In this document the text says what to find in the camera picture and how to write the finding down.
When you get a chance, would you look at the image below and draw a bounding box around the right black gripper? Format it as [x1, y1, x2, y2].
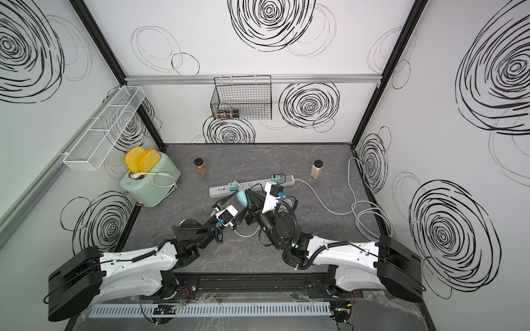
[249, 188, 284, 250]

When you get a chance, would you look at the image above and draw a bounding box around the blue earbud case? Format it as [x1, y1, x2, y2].
[236, 190, 248, 208]

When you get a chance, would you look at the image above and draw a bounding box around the white charging cable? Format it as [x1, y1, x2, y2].
[232, 225, 262, 239]

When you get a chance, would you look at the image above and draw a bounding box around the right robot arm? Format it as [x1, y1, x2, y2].
[237, 190, 425, 303]

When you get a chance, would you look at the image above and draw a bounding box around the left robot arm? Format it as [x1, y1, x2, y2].
[44, 191, 248, 322]

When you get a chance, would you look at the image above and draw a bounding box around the white power strip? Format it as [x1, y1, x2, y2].
[209, 173, 295, 198]

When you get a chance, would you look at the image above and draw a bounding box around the brown spice jar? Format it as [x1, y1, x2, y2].
[194, 158, 208, 177]

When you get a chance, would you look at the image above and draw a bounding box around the beige spice jar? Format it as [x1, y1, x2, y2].
[310, 159, 324, 179]

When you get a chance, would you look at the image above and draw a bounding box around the mint green toaster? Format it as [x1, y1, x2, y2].
[120, 153, 181, 208]

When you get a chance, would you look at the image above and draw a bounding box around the yellow toast slice right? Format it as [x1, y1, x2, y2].
[139, 149, 161, 172]

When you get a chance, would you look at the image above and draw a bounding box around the yellow toast slice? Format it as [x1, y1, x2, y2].
[124, 146, 146, 173]
[139, 149, 161, 172]

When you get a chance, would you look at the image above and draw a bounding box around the yellow toast slice left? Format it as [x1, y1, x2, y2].
[124, 146, 146, 173]

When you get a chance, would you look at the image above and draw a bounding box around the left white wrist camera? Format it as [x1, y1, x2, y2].
[215, 205, 238, 228]

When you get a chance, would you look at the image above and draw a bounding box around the white toaster cord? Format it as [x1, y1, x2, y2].
[131, 171, 179, 189]

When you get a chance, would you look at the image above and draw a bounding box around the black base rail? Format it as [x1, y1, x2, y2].
[84, 270, 419, 301]

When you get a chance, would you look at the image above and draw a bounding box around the black wire basket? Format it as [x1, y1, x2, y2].
[210, 75, 273, 120]

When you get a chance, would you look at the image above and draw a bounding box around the white slotted cable duct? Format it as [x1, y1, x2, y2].
[89, 302, 333, 319]

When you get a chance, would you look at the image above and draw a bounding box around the white power strip cord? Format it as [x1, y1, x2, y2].
[293, 156, 393, 243]

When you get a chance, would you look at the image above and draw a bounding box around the white wire shelf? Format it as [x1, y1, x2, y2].
[63, 86, 146, 171]

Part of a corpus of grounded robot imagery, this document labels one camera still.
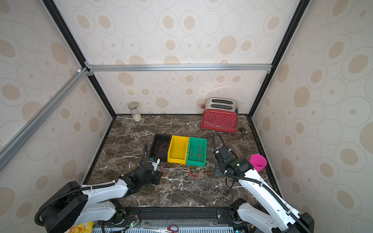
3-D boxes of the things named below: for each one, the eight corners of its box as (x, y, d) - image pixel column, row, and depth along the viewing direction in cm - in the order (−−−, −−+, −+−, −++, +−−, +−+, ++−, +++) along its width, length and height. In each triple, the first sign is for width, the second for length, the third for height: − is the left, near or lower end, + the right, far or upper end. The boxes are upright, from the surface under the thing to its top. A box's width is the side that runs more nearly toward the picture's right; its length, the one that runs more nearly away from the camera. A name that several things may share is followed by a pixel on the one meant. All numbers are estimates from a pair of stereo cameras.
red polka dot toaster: (201, 133, 111) (203, 116, 96) (200, 113, 124) (201, 96, 110) (235, 133, 111) (242, 116, 96) (230, 113, 124) (235, 96, 110)
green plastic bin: (186, 165, 93) (186, 159, 88) (189, 143, 104) (189, 137, 99) (205, 167, 93) (206, 161, 87) (206, 144, 104) (207, 138, 98)
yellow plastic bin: (168, 163, 95) (166, 158, 89) (172, 141, 106) (171, 135, 100) (186, 165, 94) (186, 160, 88) (188, 142, 106) (188, 136, 100)
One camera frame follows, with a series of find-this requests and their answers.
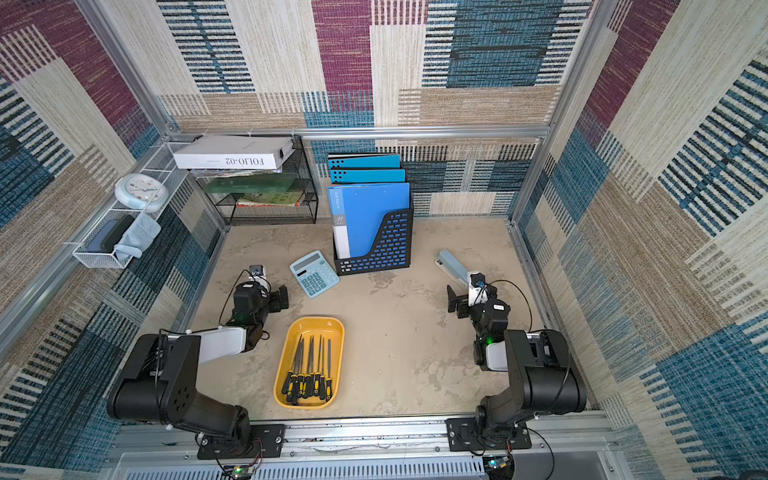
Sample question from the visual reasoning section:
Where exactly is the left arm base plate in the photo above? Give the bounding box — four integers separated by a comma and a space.
197, 423, 286, 460

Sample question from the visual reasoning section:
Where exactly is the green book on shelf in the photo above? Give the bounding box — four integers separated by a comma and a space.
203, 173, 298, 194

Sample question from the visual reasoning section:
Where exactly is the front blue folder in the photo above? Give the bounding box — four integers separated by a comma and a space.
327, 182, 410, 259

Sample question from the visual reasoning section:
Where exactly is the yellow plastic storage tray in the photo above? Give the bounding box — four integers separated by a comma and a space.
274, 317, 345, 410

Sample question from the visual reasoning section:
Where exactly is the white wire wall basket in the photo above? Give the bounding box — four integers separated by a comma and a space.
72, 143, 187, 269

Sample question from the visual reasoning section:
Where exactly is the dark blue pouch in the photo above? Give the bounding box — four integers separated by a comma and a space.
85, 215, 135, 253

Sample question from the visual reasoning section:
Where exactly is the back teal folder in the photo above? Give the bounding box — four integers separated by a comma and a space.
327, 154, 401, 169

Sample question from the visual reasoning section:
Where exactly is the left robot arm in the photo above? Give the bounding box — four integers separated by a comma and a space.
107, 265, 289, 461

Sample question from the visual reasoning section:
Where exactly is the teal folder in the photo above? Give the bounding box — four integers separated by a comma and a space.
327, 154, 401, 169
330, 168, 406, 184

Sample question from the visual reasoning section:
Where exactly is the file tool horizontal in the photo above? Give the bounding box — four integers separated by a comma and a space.
282, 337, 303, 404

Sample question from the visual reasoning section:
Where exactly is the middle teal folder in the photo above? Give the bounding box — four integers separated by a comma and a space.
330, 168, 406, 184

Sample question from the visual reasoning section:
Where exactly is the black mesh file holder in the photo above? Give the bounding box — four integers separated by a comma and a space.
334, 208, 414, 276

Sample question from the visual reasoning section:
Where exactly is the file tool diagonal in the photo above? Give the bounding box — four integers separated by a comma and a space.
305, 336, 316, 398

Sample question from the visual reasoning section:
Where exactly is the white folio box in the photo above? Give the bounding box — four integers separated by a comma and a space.
173, 135, 295, 170

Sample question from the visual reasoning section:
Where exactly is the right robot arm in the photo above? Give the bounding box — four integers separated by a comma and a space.
445, 272, 587, 456

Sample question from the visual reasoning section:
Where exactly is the black wire shelf rack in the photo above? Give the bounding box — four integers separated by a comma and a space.
189, 135, 319, 226

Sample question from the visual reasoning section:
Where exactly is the blue grey stapler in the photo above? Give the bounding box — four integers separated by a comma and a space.
435, 249, 469, 290

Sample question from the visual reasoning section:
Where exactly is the light blue cloth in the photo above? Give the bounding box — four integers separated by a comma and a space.
114, 213, 161, 263

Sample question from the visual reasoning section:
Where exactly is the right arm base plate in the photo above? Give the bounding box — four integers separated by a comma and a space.
444, 417, 532, 454

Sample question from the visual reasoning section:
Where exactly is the red book on shelf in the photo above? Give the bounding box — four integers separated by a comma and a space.
236, 191, 305, 207

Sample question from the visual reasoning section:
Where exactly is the white round clock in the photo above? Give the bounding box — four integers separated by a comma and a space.
114, 173, 170, 213

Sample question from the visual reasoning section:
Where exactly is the light blue calculator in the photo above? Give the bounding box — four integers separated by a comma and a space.
289, 250, 340, 299

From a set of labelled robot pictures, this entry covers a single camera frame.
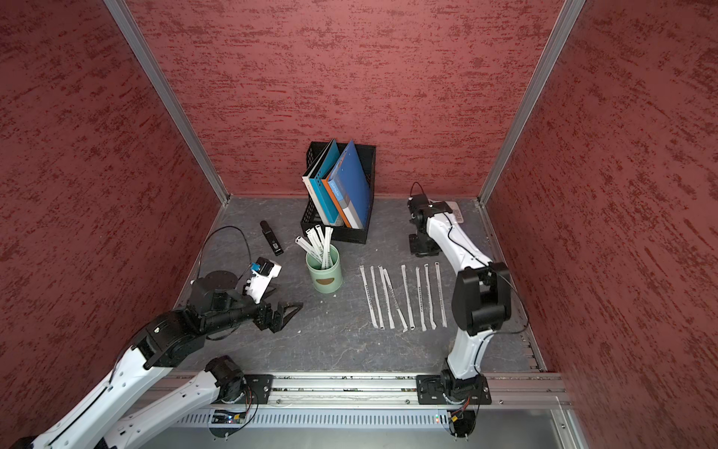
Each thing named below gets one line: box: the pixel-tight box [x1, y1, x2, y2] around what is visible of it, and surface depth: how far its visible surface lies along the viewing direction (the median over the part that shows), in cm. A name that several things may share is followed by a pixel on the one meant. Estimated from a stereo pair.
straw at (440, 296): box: [433, 261, 448, 329], surface depth 94 cm
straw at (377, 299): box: [370, 265, 385, 330], surface depth 92 cm
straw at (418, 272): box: [415, 266, 428, 333], surface depth 94 cm
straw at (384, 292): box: [377, 264, 396, 330], surface depth 93 cm
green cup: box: [305, 244, 344, 294], surface depth 89 cm
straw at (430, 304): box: [423, 262, 437, 331], surface depth 93 cm
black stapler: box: [259, 219, 285, 257], surface depth 107 cm
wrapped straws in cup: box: [294, 224, 334, 269], surface depth 87 cm
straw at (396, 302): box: [383, 267, 409, 334], surface depth 91 cm
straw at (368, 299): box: [359, 264, 379, 329], surface depth 94 cm
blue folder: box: [328, 139, 371, 230], surface depth 96 cm
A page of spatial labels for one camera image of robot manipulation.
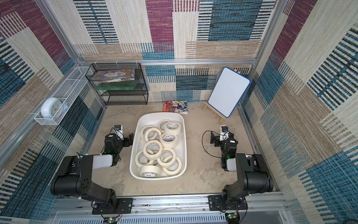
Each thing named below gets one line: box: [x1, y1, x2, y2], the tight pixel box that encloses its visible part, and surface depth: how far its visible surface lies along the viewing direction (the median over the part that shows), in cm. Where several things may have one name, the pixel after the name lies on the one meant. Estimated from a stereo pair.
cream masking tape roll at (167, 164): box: [157, 147, 176, 168], surface depth 83 cm
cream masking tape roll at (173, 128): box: [164, 120, 182, 136], surface depth 99 cm
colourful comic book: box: [162, 100, 189, 115], surface depth 117 cm
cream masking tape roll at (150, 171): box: [139, 165, 161, 178], surface depth 80 cm
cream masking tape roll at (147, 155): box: [142, 140, 154, 161], surface depth 83 cm
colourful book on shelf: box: [89, 68, 136, 84], surface depth 83 cm
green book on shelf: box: [94, 81, 140, 91], surface depth 96 cm
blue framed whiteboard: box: [207, 66, 252, 119], surface depth 93 cm
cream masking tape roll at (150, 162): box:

· · · · ·

Scan the material above for the word "masking". Copy each line where it occurs.

cream masking tape roll at (167, 164): box: [157, 147, 176, 168], surface depth 83 cm
cream masking tape roll at (173, 128): box: [164, 120, 182, 136], surface depth 99 cm
cream masking tape roll at (150, 171): box: [139, 165, 161, 178], surface depth 80 cm
cream masking tape roll at (147, 155): box: [142, 140, 154, 161], surface depth 83 cm
cream masking tape roll at (150, 162): box:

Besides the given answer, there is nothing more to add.